Up Periscope is a 1959 World War II submarine film drama directed by Gordon Douglas, produced by Aubrey Schenck and starring James Garner and Edmond O'Brien. The supporting cast features Andra Martin, Alan Hale Jr., Edd Byrnes, Warren Oates and Saundra Edwards. The film was shot and processed in WarnerScope and Technicolor and was  distributed by Warner Bros. The screenplay was written by Richard H. Landau and Robb White, adapted from White's novel of the same name.

Garner called the film "another piece of crap that Warner Bros. stuck me in while I was under contract."

Plot
Lt.

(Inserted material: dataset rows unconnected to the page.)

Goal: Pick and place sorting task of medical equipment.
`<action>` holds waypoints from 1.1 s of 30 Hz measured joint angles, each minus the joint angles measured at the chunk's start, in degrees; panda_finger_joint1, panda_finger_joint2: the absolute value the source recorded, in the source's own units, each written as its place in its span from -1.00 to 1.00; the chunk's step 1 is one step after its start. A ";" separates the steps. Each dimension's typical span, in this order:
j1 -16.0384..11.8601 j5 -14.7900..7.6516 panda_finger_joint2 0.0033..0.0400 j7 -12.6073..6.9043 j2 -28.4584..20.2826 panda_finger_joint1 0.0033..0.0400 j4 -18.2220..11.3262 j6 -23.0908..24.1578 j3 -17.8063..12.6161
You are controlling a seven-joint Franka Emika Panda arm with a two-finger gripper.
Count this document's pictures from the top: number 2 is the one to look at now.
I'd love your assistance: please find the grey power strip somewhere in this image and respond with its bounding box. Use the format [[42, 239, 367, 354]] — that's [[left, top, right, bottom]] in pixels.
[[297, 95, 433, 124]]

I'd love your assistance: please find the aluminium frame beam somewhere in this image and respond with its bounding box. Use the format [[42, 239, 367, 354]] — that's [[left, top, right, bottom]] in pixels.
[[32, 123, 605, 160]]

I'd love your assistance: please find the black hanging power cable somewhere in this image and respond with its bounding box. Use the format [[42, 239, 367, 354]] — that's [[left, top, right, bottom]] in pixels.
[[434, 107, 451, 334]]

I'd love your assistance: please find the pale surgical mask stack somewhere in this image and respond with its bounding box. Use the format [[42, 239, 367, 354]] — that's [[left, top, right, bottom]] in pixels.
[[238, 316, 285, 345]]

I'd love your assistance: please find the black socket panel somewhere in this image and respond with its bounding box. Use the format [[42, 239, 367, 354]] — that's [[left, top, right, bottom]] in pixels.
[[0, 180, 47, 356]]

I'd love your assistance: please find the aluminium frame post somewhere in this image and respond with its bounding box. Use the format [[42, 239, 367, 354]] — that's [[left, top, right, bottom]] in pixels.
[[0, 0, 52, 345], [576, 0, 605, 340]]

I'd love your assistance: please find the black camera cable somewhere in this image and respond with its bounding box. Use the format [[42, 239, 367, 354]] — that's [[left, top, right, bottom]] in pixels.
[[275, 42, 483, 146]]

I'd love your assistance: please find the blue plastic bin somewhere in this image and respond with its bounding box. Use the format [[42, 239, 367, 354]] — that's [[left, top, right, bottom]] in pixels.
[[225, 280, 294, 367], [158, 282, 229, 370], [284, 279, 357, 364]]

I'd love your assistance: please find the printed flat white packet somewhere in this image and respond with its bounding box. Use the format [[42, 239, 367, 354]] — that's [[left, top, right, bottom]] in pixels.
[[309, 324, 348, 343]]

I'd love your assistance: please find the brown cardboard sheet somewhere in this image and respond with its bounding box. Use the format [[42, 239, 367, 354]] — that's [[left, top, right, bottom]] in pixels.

Kenneth Braden, a newly trained U.S. Navy frogman, is unexpectedly ordered to report for duty without being able to notify his new girlfriend Sally Johnson. He learns that she is a naval intelligence officer responsible for a recent confirmation of his character and fitness for a special mission.

Submarine commander Stevenson, whose crew's morale has been shaken by the recent unnecessary death of a crew member, is ordered to take Braden to the island of Kusaie (Kosrae) to photograph a code book at a Japanese radio station. Stevenson waits in Lelu Harbor while Braden executes his covert mission.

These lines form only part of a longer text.